The answer to this post is a good answer
Basically, using the pdo interface to parameterize your queries is much safer and less error prone than escaping your inputs manually.
I have a tendency to escape all characters that would be problematic in page display, Javascript and SQL all at the same time. It leaves it readable on the web and in HTML eMail and at the same time removes any problems with the code.
A vb.NET Line Of Code Would Be:
SafeComment = Replace( _
Replace(Replace(Replace( _
Replace(Replace(Replace( _
Replace(Replace(Replace( _
Replace(Replace(Replace( _
HttpUtility.HtmlEncode(Trim(strInput)), _
":", ":"), "-", "-"), "|", "|"), _
"`", "`"), "(", "("), ")", ")"), _
"%", "%"), "^", "^"), """", """), _
"/", "/"), "*", "*"), "\", "\"), _
"'", "'")
First of all, general advice: don't escape variables literally when inserting in the database. There are plenty of solutions that let you use prepared statements with variable binding. The reason to not do this explicitly is because it is only a matter of time then before you forget it just once.
If you're inserting plain text in the database, don't try to clean it on insert, but instead clean it on display. That is to say, use htmlentities to encode it as HTML (and pass the correct charset argument). You want to encode on display because then you're no longer trusting that the database contents are correct, which isn't necessarily a given.

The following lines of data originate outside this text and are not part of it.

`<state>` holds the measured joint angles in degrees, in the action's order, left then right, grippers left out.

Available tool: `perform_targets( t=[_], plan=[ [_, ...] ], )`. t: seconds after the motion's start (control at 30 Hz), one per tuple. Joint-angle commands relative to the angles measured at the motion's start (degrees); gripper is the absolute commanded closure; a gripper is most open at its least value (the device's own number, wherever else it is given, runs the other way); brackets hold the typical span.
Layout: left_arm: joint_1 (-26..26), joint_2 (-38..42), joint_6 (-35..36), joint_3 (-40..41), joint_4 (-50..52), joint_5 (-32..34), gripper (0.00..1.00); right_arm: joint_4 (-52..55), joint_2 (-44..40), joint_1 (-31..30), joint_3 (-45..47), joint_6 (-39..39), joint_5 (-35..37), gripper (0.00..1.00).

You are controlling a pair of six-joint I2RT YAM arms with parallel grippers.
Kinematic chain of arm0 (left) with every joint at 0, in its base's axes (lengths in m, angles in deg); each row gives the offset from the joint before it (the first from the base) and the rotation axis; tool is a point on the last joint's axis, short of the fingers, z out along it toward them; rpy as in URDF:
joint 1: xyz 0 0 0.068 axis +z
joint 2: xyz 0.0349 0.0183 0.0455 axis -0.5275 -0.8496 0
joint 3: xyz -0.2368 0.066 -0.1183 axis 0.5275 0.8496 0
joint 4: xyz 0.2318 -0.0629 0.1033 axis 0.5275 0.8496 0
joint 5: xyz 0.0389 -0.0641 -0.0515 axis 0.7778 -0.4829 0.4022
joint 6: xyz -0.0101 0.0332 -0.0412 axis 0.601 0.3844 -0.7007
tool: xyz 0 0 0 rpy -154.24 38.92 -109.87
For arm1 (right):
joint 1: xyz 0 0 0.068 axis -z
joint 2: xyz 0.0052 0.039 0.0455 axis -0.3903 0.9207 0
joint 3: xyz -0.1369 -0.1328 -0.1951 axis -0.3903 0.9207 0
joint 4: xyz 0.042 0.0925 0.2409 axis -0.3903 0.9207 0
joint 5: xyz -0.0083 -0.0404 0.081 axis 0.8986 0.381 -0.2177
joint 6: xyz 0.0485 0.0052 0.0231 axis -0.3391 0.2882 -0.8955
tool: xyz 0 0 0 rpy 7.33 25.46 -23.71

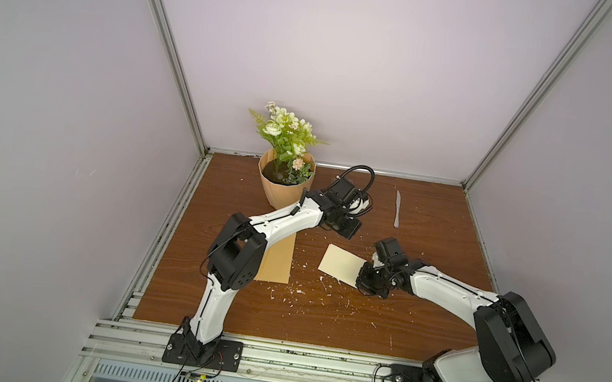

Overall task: Fold the letter paper in half and place it into the envelope
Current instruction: Fold the letter paper at the center of the board, then adjust the letter paper at the center of the board.

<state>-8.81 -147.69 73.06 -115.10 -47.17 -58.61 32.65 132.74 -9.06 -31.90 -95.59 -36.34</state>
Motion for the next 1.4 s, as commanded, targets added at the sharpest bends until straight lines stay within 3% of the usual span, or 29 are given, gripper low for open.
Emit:
perform_targets(
  t=[0.0, 0.23, 0.67, 1.17, 1.2, 1.27, 1.3, 1.37],
  plan=[
    [-1.6, -3.9, -0.3, 2.0, -1.9, -1.6, 1.00, 3.8, 0.6, 0.7, -2.3, 5.6, -3.0, 1.00],
    [-1.6, -5.6, -0.1, 4.7, -4.6, -1.0, 1.00, 3.2, -0.8, 0.9, -0.8, 5.9, -4.2, 1.00],
    [-1.6, 0.4, 1.9, 16.2, -4.3, 2.2, 1.00, 3.4, 1.8, 3.3, -0.4, 6.7, -1.5, 1.00],
    [-1.6, 10.4, -1.8, 25.5, -3.3, 3.4, 1.00, 7.3, 9.5, 6.9, -14.4, 13.2, 1.1, 1.00],
    [-1.6, 10.8, -1.8, 25.1, -2.8, 3.6, 1.00, 8.0, 8.7, 6.9, -14.8, 13.1, 1.3, 0.95],
    [-1.5, 11.8, -2.1, 23.8, -1.6, 4.0, 1.00, 9.4, 5.5, 7.0, -14.6, 12.6, 1.6, 0.52],
    [-1.4, 12.4, -2.2, 23.4, -1.1, 4.3, 1.00, 10.0, 3.8, 7.0, -14.2, 12.2, 1.9, 0.38],
    [-0.8, 14.1, -2.7, 22.9, -0.6, 4.5, 1.00, 11.2, -1.3, 7.0, -12.2, 10.6, 2.9, 0.27]
  ],
)
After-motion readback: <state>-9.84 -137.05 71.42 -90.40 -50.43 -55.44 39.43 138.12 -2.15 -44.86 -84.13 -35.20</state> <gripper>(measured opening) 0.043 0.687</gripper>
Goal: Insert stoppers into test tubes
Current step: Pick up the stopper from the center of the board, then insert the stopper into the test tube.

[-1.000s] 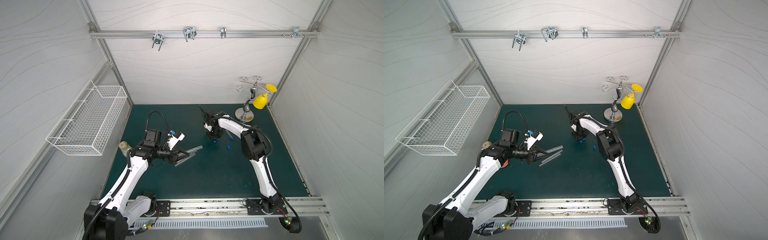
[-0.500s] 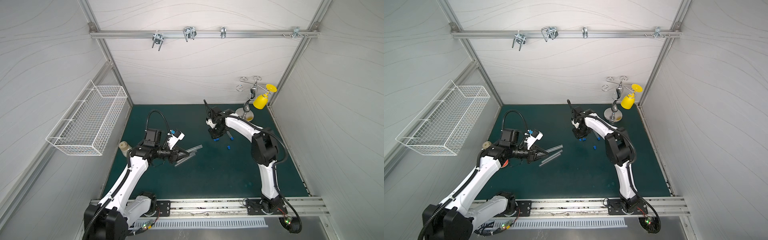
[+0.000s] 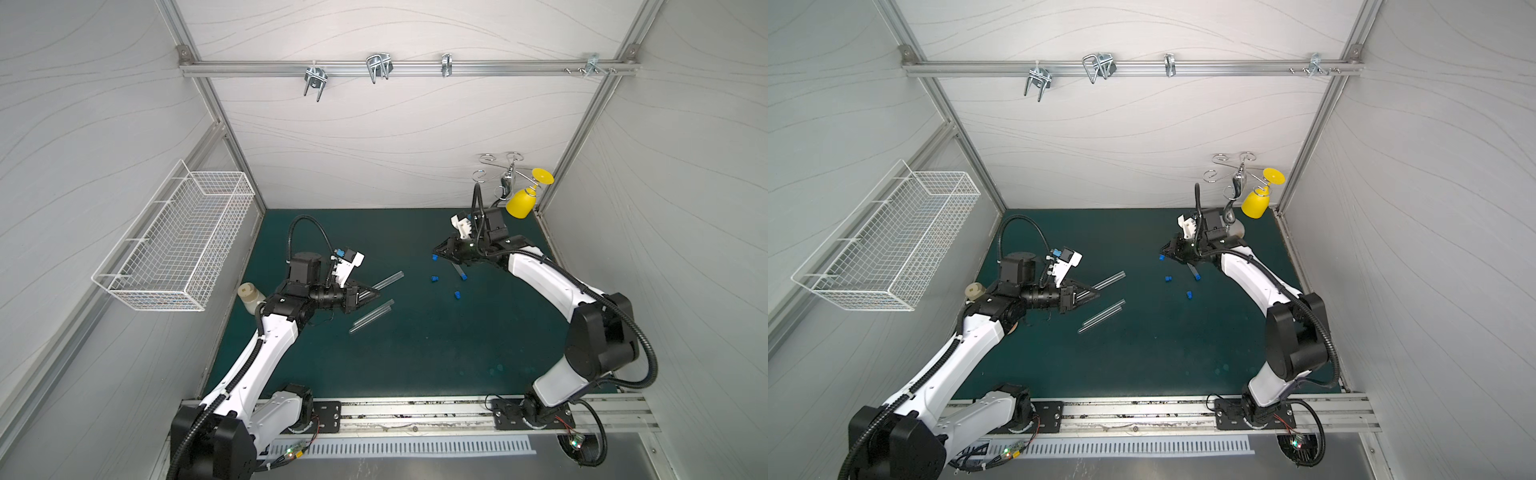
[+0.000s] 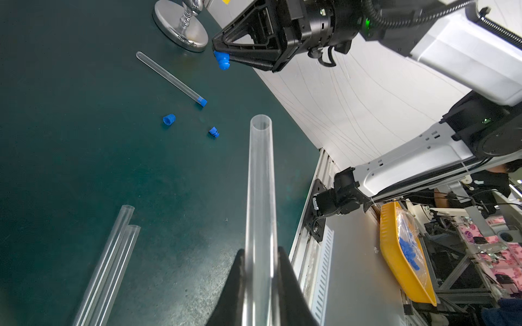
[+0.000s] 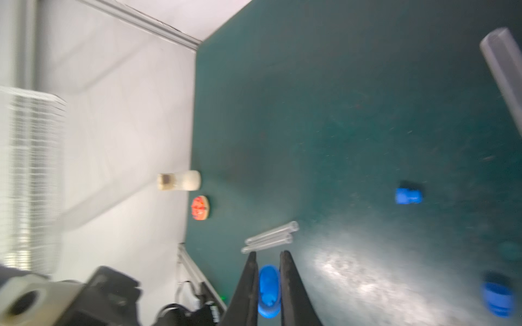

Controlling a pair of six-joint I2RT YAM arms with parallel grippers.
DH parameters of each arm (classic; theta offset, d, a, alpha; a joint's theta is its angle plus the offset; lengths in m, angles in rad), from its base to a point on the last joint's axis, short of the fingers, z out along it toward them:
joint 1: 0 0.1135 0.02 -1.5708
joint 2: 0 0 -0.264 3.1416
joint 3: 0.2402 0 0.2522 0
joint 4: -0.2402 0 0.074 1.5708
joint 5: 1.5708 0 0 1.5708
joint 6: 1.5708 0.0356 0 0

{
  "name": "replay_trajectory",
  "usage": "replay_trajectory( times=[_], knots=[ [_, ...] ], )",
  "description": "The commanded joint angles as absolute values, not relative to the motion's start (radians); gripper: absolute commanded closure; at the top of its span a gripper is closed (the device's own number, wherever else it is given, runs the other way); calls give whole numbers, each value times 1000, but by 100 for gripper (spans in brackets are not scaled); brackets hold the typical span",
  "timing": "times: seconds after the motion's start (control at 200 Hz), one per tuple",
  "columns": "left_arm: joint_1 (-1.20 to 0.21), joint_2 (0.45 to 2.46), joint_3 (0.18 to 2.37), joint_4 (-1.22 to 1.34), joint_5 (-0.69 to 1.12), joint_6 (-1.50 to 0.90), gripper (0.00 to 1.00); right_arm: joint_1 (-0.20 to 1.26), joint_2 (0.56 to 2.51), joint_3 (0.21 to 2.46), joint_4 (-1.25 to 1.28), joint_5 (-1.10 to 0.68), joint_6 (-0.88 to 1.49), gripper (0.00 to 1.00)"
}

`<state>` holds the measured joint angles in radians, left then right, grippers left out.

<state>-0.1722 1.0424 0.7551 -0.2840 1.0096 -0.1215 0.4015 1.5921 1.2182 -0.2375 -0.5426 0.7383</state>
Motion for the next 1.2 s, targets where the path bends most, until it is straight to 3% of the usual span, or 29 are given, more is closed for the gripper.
replay_trajectory(
  times=[0.0, 0.59, 1.195],
  knots=[
    [-170, 1032, 739, -125, 1021, -252, 100, 412, 1537, 1117, 87, -601, 1063, 86],
    [-201, 1043, 675, 21, 997, -371, 100, 569, 1422, 881, 390, -360, 1470, 86],
    [-213, 1051, 658, 44, 985, -361, 100, 645, 1433, 884, 455, -341, 1568, 87]
  ],
)
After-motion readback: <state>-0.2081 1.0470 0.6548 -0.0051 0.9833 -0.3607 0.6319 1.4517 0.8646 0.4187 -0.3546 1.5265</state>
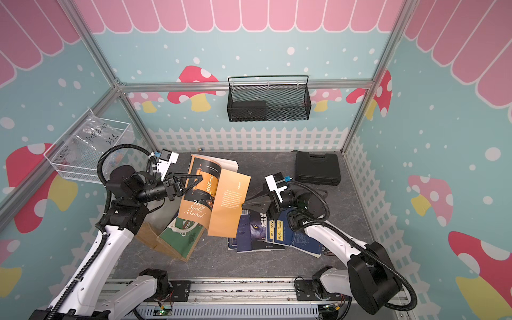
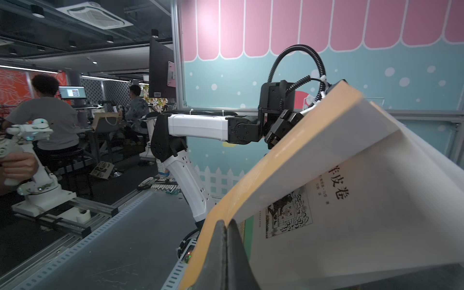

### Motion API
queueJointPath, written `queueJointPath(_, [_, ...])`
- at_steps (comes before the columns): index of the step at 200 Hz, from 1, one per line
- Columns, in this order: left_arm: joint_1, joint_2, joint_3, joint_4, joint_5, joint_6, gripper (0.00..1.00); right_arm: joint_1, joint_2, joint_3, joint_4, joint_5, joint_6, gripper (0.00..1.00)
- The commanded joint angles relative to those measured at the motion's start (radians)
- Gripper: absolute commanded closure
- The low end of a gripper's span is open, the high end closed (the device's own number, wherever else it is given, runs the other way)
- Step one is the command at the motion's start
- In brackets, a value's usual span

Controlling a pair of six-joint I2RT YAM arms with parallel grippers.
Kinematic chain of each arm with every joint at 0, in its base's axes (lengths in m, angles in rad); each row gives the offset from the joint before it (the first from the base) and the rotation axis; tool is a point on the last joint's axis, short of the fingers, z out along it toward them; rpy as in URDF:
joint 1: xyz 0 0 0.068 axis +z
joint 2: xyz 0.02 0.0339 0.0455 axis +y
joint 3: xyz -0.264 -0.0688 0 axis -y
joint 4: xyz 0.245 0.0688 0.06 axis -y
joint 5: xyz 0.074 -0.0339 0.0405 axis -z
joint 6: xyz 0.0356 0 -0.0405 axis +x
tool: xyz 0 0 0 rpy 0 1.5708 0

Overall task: Put the books into the canvas bag
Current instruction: Adjust the book.

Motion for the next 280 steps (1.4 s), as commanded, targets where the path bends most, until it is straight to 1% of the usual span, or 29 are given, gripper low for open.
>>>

If you're dealing with rich text (html), things get more complicated. Removing the "evil" bits from HTML without destroying the message is a difficult problem. Realistically speaking, you'll have to resort to a standardized solution, like HTMLPurifier. However, this is generally too slow to run on every page view, so you'll be forced to do this when writing to the database. You'll also have to ensure that the user can see their "cleaned up" html and correct the cleaned up version.
Definitely try to avoid "rolling your own" filter or encoding solution at any step. These problems are notoriously tricky, and you run a large risk of overlooking some minor detail that has big security implications.
I second Joeri, do not roll your own, go here to see some of the the many possible XSS attacks
http://ha.ckers.org/xss.html
htmlentities() -> turns text into html, converting characters to entities. If using UTF-8 encoding then use htmlspecialchars() instead as the other entities are not needed. This is the best defence against XSS. I use it on every variable I output regardless of type or origin unless I intend it to be html. There is only a tiny performance cost and it is easier than trying to work out what needs escaping and what doesn't.
strip_tags() - turns html into text by removing all html tags. Use this to ensure that there is nothing nasty in your input as a adjunct to escaping your output.
mysql_real_escape_string() - escapes a string for mysql and is your defence against SQL injections from little Bobby tables (better to use mysqli and prepare/bind as escaping is then done for you and you can avoid lots of messy string concatenations)
The advice given obve re avoiding HTML input unless it is essential and opting for BBCode or similar (make your own up if needs be) is very sound indeed.